La seconda parte della ricerca ha riguardato le misure di welfare aziendale per il sostegno alla natalità, ed è stata realizzata con la collaborazione di aziende come JOINTLY, Engineering, WellMakers by BNP-Paribas e Prysmian Group, che rappresentano oltre 30mila dipendenti con quasi 900 sedi operative a livello nazionale. Inoltre, ci si è avvalsi della collaborazione di altre sei aziende che operano nei settori della distribuzione alimentare, della cosmesi e dell’abbigliamento.
Dallo smart working ai programmi di assistenza all’infanzia, fino alle diverse forme di assistenza prenatale e postnatale, le iniziative di welfare oggi puntano a mitigare la pressione psicologica dei genitori che lavorano, consentendo loro di conciliare meglio tempo di vita e tempo di lavoro. L’analisi dei dati raccolti evidenzia una tendenza crescente tra le aziende a migliorare il benessere dei dipendenti, mentre il supporto alla natalità emerge come un aspetto significativo nelle politiche di welfare.

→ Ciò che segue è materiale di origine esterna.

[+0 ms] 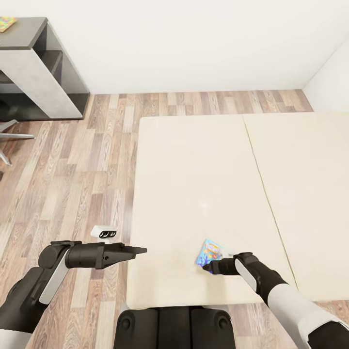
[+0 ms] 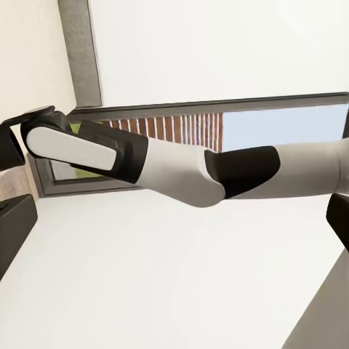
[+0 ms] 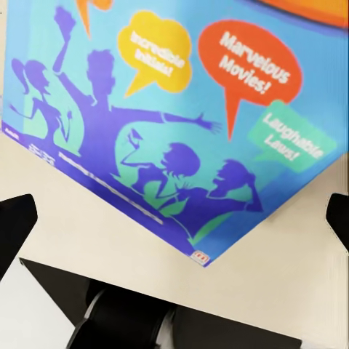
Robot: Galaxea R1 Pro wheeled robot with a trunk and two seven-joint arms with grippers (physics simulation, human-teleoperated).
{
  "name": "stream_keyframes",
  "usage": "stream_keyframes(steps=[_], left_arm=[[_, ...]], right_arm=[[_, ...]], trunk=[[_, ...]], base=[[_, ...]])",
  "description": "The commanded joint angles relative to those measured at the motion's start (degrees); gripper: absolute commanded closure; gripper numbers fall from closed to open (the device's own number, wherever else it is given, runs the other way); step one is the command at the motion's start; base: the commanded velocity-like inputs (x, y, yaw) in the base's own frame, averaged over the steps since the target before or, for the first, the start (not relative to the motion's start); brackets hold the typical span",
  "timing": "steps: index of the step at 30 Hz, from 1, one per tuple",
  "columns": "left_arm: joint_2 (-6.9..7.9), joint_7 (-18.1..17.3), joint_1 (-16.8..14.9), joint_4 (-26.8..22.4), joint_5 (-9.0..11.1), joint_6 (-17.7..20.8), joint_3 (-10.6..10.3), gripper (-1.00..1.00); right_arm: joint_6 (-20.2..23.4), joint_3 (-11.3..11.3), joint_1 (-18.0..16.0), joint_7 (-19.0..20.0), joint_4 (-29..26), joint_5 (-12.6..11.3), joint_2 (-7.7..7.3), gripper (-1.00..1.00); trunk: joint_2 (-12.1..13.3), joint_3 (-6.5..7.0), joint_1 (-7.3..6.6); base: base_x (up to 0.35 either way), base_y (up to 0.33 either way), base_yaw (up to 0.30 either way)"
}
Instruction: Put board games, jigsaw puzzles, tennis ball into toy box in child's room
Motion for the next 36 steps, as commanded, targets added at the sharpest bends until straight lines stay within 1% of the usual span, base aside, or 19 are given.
stream_keyframes(steps=[1,11,18,20,27,32,36], left_arm=[[0.05,-0.11,-0.03,0.00,0.15,0.60,-0.10,-1.00],[0.06,-0.12,-0.03,0.00,0.15,0.59,-0.10,-1.00],[0.09,-0.17,-0.03,0.00,0.15,0.59,-0.10,-1.00],[0.14,-0.19,-0.04,0.00,0.15,0.60,-0.10,-1.00],[0.21,-0.20,-0.03,0.00,0.15,0.58,-0.10,-1.00],[0.23,-0.20,-0.03,0.00,0.15,0.57,-0.10,-1.00],[0.24,-0.20,-0.03,0.00,0.15,0.54,-0.05,-1.00]], right_arm=[[0.17,0.26,-0.03,0.12,-0.07,0.01,-0.08,-1.00],[0.16,0.13,-0.07,0.13,-0.14,-0.04,-0.19,-1.00],[0.16,-0.07,-0.15,0.09,-1.70,-0.02,-0.26,-1.00],[0.78,-0.16,-0.52,-0.28,-2.65,-0.06,-0.26,-1.00],[2.52,-0.23,-1.38,-2.64,-3.02,-0.14,-0.33,-1.00],[3.44,-0.26,-2.76,-2.99,-3.05,-0.17,-0.47,-1.00],[5.09,-0.29,-3.98,-3.10,-3.06,-0.18,-0.54,-1.00]], trunk=[[-0.09,0.02,0.04],[-0.09,0.28,0.04],[-0.09,0.30,0.04],[-0.09,0.30,0.04],[-0.09,0.30,0.04],[-0.09,0.30,0.04],[-0.09,0.30,0.04]], base=[[0.000,0.000,0.000],[0.000,0.000,0.000],[0.000,0.000,0.000],[0.000,0.000,0.000],[0.000,0.000,0.000],[0.000,0.000,0.000],[0.000,0.000,0.000]])
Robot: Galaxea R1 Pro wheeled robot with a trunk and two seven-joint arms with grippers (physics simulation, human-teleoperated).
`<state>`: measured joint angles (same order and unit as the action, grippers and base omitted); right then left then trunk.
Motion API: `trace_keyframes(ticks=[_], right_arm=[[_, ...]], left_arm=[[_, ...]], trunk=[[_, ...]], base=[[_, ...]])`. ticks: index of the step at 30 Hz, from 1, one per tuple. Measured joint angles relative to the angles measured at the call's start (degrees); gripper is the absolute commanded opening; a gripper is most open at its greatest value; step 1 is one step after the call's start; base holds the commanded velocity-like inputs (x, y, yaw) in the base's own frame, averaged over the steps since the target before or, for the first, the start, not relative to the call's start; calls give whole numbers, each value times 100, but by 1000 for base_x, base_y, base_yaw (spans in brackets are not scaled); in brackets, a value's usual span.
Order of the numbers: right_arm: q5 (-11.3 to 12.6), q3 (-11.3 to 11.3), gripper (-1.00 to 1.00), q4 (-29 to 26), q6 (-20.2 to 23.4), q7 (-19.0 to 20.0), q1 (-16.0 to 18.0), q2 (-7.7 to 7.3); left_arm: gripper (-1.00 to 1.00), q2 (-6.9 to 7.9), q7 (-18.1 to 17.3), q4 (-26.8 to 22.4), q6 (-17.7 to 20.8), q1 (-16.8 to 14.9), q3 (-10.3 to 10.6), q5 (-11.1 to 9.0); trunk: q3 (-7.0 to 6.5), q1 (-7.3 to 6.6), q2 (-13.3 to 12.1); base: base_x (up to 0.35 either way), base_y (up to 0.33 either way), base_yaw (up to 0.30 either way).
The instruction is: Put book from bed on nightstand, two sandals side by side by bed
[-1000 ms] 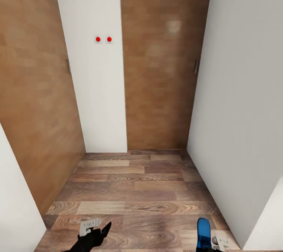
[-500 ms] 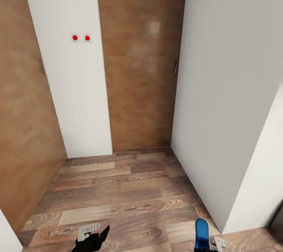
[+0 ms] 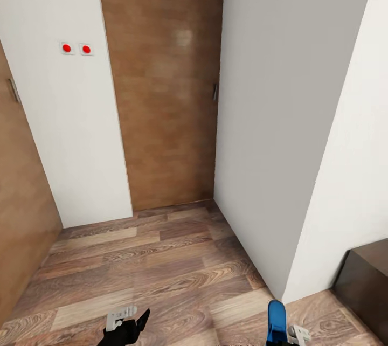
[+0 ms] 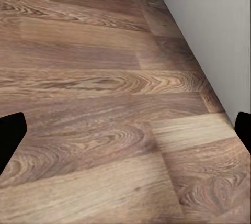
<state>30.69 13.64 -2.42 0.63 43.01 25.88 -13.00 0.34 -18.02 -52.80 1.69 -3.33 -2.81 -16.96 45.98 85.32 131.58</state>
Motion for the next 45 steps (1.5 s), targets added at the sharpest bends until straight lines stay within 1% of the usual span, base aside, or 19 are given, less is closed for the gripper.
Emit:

Ciò che sembra più urgente, perlomeno rispetto agli obiettivi di questa ricerca, è riuscire a combinare in modo produttivo le politiche pubbliche con programmi di welfare aziendale più estesi e innovativi, incentrati non solo su benefici di tipo economico ma su una idea più ampia di benessere della persona, e dunque su servizi diversificati e personalizzabili con ricadute importanti dal punto di vista sociale.
Per questo motivi la Fondazione Magna Carta ha formulato una serie di proposte di policy insieme alle aziende partner, chiedendo di valorizzare l’esperienza dei cosiddetti “asili nido diffusi” o “di prossimità”, eventualmente da integrare con un “voucher baby-sitter” fornito dalle aziende alle famiglie dei dipendenti. Una terza proposta riguarda le iniziative pubblico/private per abbattere parzialmente o totalmente il costo dei centri estivi, Per quanto concerne invece le politiche sul congedo parentale, l’obiettivo dovrebbe essere quello di stabilizzare questa misura, consolidandola rispetto ai provvedimenti presi nell’ultima manovra economica. Anche il credito d’imposta andrebbe esteso quando le aziende dimostrano di saper programmare gli investimenti incrementali o aggiuntivi espressamente finalizzati al sostegno della conciliazione, della natalità e della genitorialità. Sul versante dello smart working, è di fondamentale importanza non smarrire il valore di una cultura dell’orario di lavoro più agile e flessibile, basata sull’alternanza tra presenza e distanza. L’appello al mondo delle istituzioni e della politica è di concepire azioni a lungo termine, di sistema, inventare soluzioni nuove, come politiche di bilancio europee nelle quali la demografia sia intesa come un investimento e non solo come un costo.